Reputation: 4812
I have a picture as a background on my HTML tag and a background colour of rgba( 0,0,0, 0.7 ); on my BODY tag. I'm building a small script that will allow me to change the background image on the fly and to do this I would like to animate the body to be rgba( 0,0,0,1 ), change the image, and then animate back to the opacity of 0.7.
I've googled and found that a jQuery plugin called jQuery Color but the plugin seems to be broken in the latest version of jQuery "b.end is undefined". Others who have asked a similar questions also have answered with comments saying that this solution no longer works.
I'm a little at a loss, all googling leads to the same plugin, does anyone else know of a solution?
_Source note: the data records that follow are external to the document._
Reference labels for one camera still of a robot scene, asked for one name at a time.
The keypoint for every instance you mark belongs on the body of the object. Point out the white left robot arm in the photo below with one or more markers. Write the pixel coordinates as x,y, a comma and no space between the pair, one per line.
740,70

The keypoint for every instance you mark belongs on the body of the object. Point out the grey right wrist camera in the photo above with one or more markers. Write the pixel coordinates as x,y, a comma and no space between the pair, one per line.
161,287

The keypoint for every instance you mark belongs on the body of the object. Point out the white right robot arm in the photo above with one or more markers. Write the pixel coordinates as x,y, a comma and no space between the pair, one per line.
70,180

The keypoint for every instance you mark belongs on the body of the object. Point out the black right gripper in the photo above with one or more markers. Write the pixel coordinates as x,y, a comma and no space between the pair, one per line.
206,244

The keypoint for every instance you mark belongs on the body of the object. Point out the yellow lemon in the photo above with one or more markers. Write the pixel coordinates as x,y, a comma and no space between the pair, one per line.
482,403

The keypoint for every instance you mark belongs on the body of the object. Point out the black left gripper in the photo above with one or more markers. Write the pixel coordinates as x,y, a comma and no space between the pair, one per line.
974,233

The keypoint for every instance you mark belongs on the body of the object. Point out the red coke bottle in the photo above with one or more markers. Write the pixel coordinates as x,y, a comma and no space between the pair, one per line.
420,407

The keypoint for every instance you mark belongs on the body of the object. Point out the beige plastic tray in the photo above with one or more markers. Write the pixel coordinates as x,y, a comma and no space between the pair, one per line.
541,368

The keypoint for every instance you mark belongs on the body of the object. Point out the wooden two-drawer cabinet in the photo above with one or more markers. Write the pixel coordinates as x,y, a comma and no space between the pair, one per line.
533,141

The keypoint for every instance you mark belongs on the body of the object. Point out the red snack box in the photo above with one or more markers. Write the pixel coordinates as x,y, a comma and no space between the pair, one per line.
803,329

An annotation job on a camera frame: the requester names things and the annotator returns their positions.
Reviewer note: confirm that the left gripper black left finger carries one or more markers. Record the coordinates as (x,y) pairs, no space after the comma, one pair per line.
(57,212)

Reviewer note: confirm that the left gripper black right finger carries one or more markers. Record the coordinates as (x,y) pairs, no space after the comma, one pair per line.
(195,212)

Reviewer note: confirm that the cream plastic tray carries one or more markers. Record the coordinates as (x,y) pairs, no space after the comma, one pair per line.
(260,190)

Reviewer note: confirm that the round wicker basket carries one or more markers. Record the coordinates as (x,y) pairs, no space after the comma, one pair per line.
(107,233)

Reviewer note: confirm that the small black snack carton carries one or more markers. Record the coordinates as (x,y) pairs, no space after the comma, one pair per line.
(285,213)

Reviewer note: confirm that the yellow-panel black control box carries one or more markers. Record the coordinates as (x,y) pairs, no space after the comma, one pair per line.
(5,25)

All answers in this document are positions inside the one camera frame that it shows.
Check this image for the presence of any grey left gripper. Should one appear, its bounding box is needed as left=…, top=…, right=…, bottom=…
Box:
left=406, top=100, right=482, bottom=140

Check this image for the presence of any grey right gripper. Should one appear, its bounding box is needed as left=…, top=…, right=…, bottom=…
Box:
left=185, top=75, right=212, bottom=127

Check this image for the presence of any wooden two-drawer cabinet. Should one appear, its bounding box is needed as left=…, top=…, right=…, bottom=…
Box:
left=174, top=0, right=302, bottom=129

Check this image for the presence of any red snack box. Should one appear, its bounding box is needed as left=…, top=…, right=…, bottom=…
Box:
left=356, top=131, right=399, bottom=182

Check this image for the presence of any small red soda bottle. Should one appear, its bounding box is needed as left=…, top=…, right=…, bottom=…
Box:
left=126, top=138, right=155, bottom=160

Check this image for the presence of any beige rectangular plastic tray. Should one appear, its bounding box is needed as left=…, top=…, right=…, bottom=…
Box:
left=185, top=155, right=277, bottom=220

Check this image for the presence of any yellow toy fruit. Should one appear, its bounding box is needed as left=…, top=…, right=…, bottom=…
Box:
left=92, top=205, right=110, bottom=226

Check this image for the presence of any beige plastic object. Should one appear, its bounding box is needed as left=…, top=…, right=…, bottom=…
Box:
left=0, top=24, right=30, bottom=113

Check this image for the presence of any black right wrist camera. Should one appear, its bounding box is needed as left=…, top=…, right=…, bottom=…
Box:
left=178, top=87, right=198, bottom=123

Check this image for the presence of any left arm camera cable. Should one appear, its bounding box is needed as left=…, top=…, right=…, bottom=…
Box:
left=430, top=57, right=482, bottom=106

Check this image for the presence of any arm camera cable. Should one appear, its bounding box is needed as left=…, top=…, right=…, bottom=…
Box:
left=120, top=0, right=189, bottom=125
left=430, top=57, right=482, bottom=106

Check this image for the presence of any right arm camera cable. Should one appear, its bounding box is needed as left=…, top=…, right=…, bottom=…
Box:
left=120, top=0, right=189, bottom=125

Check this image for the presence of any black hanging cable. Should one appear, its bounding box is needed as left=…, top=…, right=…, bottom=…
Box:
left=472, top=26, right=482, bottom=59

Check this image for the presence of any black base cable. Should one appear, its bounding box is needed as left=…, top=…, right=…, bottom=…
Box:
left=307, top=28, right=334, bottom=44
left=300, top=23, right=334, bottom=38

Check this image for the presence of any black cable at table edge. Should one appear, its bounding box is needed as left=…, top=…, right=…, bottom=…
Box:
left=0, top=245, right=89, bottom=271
Currently this is what I'm trying:
jQuery('body').animate({
'backgroundColor':'rgba(0, 0, 0, 1)'
});
Thanks for any help :)
Upvotes: 1
Views: 3239
Reputation: 10190
jQuery UI can do this out of the box (so all you need is jQuery and jQuery UI).
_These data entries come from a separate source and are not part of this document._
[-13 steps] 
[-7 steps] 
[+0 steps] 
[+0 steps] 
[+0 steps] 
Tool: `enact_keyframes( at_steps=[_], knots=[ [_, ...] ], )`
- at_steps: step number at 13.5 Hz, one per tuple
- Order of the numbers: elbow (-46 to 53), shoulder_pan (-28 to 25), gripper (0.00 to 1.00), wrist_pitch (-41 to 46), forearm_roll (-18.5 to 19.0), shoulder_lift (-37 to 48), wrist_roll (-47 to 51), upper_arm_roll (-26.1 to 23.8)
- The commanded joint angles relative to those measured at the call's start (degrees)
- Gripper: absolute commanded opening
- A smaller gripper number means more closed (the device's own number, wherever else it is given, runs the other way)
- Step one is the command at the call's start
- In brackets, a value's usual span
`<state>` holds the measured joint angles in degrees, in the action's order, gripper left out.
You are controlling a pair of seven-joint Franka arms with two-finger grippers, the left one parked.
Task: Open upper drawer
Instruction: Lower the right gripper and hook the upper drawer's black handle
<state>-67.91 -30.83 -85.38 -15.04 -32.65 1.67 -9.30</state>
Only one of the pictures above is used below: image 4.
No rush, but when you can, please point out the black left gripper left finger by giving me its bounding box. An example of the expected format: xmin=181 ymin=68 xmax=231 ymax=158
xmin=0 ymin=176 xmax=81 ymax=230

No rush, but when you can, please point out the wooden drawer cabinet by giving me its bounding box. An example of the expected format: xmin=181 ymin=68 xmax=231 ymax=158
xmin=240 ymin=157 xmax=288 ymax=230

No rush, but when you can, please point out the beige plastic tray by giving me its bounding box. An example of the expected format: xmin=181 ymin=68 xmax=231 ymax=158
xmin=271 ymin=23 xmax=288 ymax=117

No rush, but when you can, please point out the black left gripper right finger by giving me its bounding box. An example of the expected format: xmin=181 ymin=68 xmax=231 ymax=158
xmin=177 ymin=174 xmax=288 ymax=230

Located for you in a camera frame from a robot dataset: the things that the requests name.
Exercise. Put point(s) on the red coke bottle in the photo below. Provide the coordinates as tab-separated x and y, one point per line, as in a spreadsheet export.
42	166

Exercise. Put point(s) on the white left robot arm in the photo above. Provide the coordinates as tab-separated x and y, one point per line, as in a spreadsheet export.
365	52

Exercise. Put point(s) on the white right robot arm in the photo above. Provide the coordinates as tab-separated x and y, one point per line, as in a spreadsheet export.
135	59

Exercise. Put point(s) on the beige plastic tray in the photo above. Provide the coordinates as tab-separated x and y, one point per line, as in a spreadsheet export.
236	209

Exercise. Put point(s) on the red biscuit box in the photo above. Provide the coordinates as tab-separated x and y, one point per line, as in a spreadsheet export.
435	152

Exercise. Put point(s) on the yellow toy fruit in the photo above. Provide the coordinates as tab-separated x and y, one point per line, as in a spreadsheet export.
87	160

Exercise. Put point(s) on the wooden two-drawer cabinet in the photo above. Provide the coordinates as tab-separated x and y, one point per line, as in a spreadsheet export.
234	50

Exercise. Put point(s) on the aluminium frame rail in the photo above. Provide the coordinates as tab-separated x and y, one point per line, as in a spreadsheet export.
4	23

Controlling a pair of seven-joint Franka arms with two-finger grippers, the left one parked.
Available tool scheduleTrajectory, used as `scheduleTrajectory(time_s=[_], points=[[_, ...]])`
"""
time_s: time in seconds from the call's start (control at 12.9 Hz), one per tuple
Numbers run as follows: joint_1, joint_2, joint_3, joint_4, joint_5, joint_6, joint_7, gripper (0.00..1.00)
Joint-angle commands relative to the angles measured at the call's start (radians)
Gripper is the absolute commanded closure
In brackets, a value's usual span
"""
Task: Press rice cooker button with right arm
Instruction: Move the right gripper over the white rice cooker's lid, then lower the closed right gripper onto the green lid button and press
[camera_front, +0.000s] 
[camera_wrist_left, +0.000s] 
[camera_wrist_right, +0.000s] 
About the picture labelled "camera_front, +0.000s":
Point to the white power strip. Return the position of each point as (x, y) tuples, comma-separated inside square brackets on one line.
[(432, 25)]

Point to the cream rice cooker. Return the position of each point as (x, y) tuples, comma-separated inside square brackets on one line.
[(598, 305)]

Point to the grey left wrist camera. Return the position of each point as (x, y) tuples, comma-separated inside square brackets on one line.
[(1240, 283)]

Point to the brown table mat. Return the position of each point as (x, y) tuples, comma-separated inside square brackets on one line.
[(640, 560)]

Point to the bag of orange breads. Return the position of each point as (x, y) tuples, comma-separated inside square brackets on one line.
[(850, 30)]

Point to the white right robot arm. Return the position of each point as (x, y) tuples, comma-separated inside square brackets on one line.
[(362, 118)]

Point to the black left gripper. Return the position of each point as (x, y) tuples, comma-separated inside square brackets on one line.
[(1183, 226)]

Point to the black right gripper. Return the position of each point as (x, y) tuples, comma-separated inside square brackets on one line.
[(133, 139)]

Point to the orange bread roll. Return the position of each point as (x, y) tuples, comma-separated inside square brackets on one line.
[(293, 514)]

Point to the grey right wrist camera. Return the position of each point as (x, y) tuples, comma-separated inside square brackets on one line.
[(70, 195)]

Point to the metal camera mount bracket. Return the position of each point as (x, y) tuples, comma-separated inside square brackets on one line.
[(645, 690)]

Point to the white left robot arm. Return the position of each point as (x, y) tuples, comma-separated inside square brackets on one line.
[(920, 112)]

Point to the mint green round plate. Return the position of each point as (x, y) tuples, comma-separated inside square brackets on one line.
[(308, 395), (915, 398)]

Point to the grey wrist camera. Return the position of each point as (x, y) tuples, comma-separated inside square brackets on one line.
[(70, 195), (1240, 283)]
You almost had it. Add the jQuery UI script call in the head
after your jQuery script call (<script src="//ajax.googleapis.com/ajax/libs/jqueryui/1.10.3/jquery-ui.min.js"></script>
) and then try this:
jQuery('body').animate({
backgroundColor: 'rgba(0, 0, 0, 1)'
});
backgroundColor
is the jQuery property name, which does not need to be in quotes. Quotes are only needed for CSS properties that have dissimilar corresponding jQuery property names, which would be background-color
(the CSS property that backgroundColor
stands for). So this would also work:
jQuery('body').animate({
'background-color': 'rgba(0, 0, 0, 1)'
});
This can also be accomplished quite simply with pure CSS3 animations.
Upvotes: 4
Reputation: 5985
I haven't finished this code, but this is the basis for pure jQuery. It's a start to an idea for you. Try something like this:
$('.background').click(function(){
var changeColor;
var speed = 100;
var i = speed;
changeColor = setInterval(function(){
i--;
var opacity = i / speed;
$('.background').css({backgroundColor: "rgba(0,0,0, " + opacity + ")"});
}, 1);
setTimeout(function(speed){
clearInterval(changeColor);
}, speed * 5);
});
The basic principle is to change a number every 1ms which would then control a percentage that would act as a variable for your background color. This is not efficient, but it's exactly the thought you're looking for.